* [EXERCISE DIRECTIONS]:
Which lines of the listing below contain the word "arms"? Return them.
Segment Start: INFORMATION SHOWN
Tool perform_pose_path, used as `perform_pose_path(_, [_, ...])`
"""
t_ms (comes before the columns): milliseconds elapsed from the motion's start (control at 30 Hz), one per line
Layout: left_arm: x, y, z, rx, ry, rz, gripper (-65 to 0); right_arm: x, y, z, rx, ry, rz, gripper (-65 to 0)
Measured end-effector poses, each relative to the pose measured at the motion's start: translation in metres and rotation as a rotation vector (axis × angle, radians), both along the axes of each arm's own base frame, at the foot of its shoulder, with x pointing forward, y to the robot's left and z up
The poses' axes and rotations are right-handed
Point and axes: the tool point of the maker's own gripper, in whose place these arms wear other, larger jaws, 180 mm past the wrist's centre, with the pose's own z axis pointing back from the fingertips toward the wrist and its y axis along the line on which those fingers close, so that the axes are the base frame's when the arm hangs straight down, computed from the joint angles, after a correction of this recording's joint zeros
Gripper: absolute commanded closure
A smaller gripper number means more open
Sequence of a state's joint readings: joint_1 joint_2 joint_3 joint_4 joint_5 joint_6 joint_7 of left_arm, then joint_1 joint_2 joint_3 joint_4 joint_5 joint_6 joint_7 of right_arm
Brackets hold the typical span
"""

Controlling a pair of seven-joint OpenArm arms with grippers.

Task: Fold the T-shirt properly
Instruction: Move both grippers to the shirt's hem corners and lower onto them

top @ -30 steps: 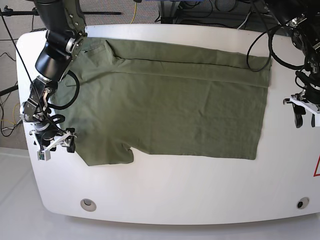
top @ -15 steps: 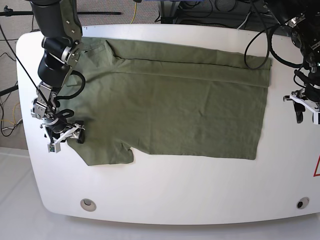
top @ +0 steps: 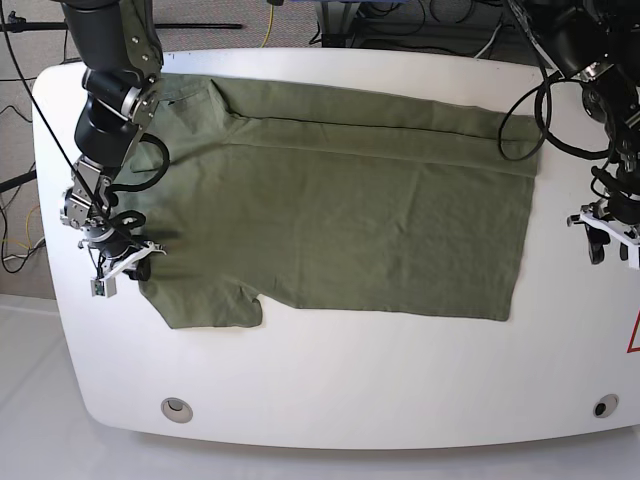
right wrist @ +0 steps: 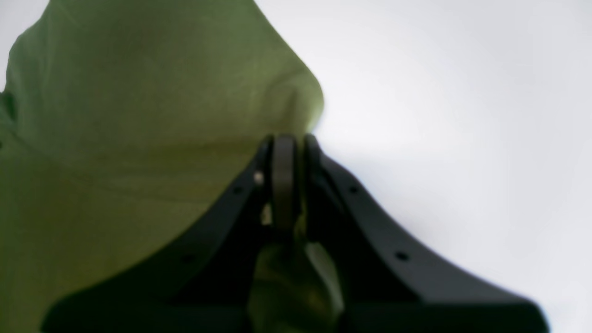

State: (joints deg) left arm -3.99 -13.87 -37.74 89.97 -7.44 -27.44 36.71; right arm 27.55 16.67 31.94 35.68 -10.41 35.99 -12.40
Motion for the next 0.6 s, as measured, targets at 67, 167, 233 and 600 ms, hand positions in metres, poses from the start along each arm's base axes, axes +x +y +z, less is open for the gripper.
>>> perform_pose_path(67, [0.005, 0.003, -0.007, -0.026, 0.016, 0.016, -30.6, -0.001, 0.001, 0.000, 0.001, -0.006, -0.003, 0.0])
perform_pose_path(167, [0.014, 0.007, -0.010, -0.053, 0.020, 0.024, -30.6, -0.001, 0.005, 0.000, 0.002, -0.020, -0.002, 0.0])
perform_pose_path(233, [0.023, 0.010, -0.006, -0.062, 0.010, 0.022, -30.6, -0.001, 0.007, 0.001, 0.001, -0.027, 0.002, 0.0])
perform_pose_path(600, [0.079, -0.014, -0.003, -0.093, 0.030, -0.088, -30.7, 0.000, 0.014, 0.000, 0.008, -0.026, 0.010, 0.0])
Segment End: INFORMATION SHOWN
* [THE ANSWER]:
Point and axes: the tool point of the maker's own gripper, in whose place these arms wear other, larger jaws, 180 mm past the wrist's centre, with the pose's own z axis pointing back from the fingertips toward the wrist and its y axis along the line on which those fingers close, so that the axes are the base frame's when the arm hangs straight down, computed from the joint angles, after a correction of this recording's joint zeros
Controlling a pair of seven-joint OpenArm arms with grippers.

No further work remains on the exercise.